▸ **Prompt**: Please transcribe the data that follows exactly as given, leaving out every picture.

═════ Material provided

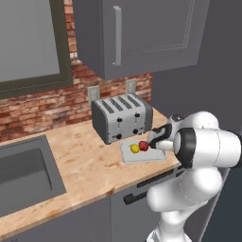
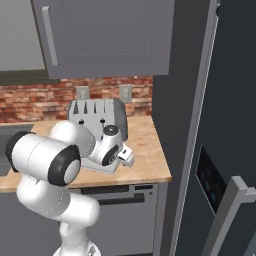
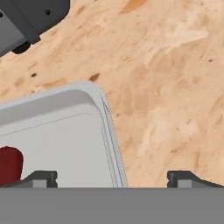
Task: Take the bell pepper and lemon out of the freezer and place them in the tupperware container on the counter. Then put the tupperware containing the vegetables back in the freezer.
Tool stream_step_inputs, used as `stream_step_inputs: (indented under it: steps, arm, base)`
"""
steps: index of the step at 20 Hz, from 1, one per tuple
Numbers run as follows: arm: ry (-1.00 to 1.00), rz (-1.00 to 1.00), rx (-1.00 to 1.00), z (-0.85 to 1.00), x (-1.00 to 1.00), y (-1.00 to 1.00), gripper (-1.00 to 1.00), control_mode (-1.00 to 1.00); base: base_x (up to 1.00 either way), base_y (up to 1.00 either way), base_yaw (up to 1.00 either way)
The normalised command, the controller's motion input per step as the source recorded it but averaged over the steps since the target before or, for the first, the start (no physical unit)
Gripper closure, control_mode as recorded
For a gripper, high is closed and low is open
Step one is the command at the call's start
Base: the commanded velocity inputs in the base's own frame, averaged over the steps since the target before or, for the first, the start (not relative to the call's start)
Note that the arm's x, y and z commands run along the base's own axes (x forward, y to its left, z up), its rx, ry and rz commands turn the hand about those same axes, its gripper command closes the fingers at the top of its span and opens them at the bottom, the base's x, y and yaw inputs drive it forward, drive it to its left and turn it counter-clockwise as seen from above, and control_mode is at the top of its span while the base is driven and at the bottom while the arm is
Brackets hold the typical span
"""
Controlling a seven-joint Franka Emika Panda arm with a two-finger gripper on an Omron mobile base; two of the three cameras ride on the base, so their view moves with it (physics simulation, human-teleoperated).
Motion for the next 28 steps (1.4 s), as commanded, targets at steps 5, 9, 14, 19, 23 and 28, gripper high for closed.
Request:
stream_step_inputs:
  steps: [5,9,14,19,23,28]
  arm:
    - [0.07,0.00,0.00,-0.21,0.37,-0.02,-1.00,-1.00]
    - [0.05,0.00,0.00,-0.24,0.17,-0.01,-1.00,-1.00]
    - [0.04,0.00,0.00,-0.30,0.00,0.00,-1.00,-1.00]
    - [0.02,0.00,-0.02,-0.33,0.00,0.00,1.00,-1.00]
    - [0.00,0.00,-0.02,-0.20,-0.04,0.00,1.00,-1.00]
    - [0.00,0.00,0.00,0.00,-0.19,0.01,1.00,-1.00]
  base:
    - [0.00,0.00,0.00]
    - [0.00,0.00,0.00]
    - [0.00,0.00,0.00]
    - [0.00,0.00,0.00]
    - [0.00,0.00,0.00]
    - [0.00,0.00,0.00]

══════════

▸ **Completed exercise**:
Task: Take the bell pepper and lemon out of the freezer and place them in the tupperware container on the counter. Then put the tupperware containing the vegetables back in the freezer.
Tool stream_step_inputs, used as `stream_step_inputs: (indented under it: steps, arm, base)`
"""
steps: index of the step at 20 Hz, from 1, one per tuple
Numbers run as follows: arm: ry (-1.00 to 1.00), rz (-1.00 to 1.00), rx (-1.00 to 1.00), z (-0.85 to 1.00), x (-1.00 to 1.00), y (-1.00 to 1.00), gripper (-1.00 to 1.00), control_mode (-1.00 to 1.00); base: base_x (up to 1.00 either way), base_y (up to 1.00 either way), base_yaw (up to 1.00 either way)
The normalised command, the controller's motion input per step as the source recorded it but averaged over the steps since the target before or, for the first, the start (no physical unit)
Gripper closure, control_mode as recorded
For a gripper, high is closed and low is open
Step one is the command at the call's start
Base: the commanded velocity inputs in the base's own frame, averaged over the steps since the target before or, for the first, the start (not relative to the call's start)
Note that the arm's x, y and z commands run along the base's own axes (x forward, y to its left, z up), its rx, ry and rz commands turn the hand about those same axes, its gripper command closes the fingers at the top of its span and opens them at the bottom, the base's x, y and yaw inputs drive it forward, drive it to its left and turn it counter-clockwise as seen from above, and control_mode is at the top of its span while the base is driven and at the bottom while the arm is
Brackets hold the typical span
"""
Controlling a seven-joint Franka Emika Panda arm with a two-finger gripper on an Omron mobile base; two of the three cameras ride on the base, so their view moves with it (physics simulation, human-teleoperated).
Motion for the next 28 steps (1.4 s), as commanded, targets at steps 5, 9, 14, 19, 23 and 28, gripper high for closed.
Request:
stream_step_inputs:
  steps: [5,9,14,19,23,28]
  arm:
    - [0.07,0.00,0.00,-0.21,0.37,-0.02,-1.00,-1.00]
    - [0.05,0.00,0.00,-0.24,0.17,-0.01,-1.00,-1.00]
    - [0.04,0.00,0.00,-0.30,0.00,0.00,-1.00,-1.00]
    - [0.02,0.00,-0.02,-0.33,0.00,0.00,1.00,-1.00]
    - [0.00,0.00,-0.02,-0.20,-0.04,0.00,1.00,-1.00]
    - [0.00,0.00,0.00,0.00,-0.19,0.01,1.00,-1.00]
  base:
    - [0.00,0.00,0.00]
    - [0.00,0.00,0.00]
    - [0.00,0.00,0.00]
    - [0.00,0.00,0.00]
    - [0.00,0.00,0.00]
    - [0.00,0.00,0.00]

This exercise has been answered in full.